RECORDED DATA Start Marker

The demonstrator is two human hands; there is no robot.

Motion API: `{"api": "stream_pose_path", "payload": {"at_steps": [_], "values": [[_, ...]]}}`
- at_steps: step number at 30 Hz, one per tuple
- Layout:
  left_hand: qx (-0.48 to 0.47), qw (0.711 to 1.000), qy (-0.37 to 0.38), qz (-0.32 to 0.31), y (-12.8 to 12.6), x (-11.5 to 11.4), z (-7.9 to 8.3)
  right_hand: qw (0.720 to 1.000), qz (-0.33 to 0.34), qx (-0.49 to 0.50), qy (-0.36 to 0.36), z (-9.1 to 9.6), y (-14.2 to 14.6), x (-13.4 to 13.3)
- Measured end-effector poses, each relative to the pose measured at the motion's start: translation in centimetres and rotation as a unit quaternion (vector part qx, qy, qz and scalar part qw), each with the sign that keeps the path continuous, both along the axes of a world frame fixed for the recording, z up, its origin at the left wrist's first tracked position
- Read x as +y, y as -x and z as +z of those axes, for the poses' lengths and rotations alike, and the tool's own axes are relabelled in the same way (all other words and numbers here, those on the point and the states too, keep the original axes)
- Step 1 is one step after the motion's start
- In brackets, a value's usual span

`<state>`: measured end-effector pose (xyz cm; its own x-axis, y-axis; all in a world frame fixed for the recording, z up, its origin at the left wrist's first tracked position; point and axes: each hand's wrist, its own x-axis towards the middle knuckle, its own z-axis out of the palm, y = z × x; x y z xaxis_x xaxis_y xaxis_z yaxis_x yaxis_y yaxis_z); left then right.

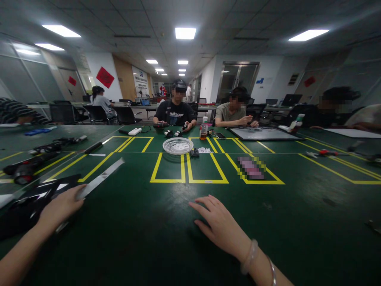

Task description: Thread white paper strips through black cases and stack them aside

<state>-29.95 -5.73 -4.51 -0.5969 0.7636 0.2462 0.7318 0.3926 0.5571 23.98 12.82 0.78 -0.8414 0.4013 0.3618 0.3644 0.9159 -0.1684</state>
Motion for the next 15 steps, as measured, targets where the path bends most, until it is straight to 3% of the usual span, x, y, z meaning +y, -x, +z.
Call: {"api": "stream_pose_path", "payload": {"at_steps": [2,8,11,15], "values": [[0.015,1.000,0.023,-0.004,-3.5,1.8,1.4,1.000,-0.001,0.000,0.000,0.0,0.0,0.0],[-0.106,0.977,0.071,-0.172,-16.3,6.2,6.1,1.000,0.008,0.015,-0.011,0.1,-0.1,-0.2],[-0.172,0.939,0.075,-0.287,-21.2,6.6,7.0,0.999,0.019,0.035,-0.024,0.2,0.0,-0.5],[-0.244,0.874,0.099,-0.408,-25.5,6.5,6.7,0.996,0.055,0.047,-0.047,0.0,0.1,-0.9]]}}
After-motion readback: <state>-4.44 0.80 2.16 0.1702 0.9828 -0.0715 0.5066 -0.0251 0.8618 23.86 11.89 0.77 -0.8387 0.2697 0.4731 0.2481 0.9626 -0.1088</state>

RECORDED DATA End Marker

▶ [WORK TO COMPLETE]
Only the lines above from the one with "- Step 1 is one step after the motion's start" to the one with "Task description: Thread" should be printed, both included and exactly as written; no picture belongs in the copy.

▶ [TASK ANSWER]
- Step 1 is one step after the motion's start
- In brackets, a value's usual span

`<state>`: measured end-effector pose (xyz cm; its own x-axis, y-axis; all in a world frame fixed for the recording, z up, its origin at the left wrist's first tracked position; point and axes: each hand's wrist, its own x-axis towards the middle knuckle, its own z-axis out of the palm, y = z × x; x y z xaxis_x xaxis_y xaxis_z yaxis_x yaxis_y yaxis_z); left then right.


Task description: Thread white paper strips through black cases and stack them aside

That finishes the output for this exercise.